• **EXERCISE DETAILS**: Reproduce every line in the material below that holds "axis".

=== DATA TO PROCESS ===

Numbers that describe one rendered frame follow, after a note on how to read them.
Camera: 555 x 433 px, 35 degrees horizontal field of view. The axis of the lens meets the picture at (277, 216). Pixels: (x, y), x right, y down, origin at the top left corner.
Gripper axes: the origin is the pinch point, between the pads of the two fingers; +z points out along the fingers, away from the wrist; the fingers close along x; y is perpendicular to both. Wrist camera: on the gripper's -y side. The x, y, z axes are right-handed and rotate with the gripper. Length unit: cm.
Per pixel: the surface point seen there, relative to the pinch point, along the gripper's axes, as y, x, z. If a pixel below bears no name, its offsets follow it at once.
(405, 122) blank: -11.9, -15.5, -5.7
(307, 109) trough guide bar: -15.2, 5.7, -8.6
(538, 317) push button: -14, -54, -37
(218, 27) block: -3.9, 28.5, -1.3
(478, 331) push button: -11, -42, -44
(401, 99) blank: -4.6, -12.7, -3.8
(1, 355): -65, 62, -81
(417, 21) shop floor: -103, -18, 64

===
=== DATA TO PROCESS ===

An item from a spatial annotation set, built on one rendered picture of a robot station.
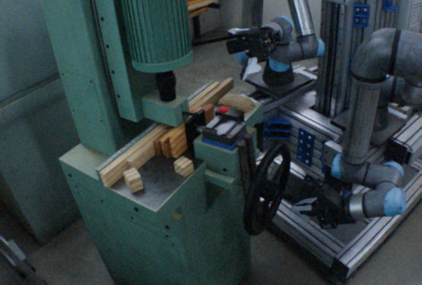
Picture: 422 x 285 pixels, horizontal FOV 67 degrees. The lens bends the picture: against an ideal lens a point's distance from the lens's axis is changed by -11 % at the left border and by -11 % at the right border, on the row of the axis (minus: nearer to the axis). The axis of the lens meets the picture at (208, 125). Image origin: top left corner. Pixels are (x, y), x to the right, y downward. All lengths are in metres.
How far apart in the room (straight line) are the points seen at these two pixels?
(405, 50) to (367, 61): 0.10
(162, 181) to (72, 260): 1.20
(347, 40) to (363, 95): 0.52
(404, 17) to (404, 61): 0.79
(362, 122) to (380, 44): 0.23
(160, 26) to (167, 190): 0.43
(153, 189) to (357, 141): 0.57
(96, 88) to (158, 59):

===

• **RESPONSE TO THIS TASK**:
Camera: 555 x 433 px, 35 degrees horizontal field of view. The axis of the lens meets the picture at (277, 216). Pixels: (x, y), x right, y down, origin at the top left corner.
Picture: 422 x 285 pixels, horizontal FOV 67 degrees. The lens bends the picture: against an ideal lens a point's distance from the lens's axis is changed by -11 % at the left border and by -11 % at the right border, on the row of the axis (minus: nearer to the axis). The axis of the lens meets the picture at (208, 125). Image origin: top left corner. Pixels are (x, y), x to the right, y downward. All lengths are in metres.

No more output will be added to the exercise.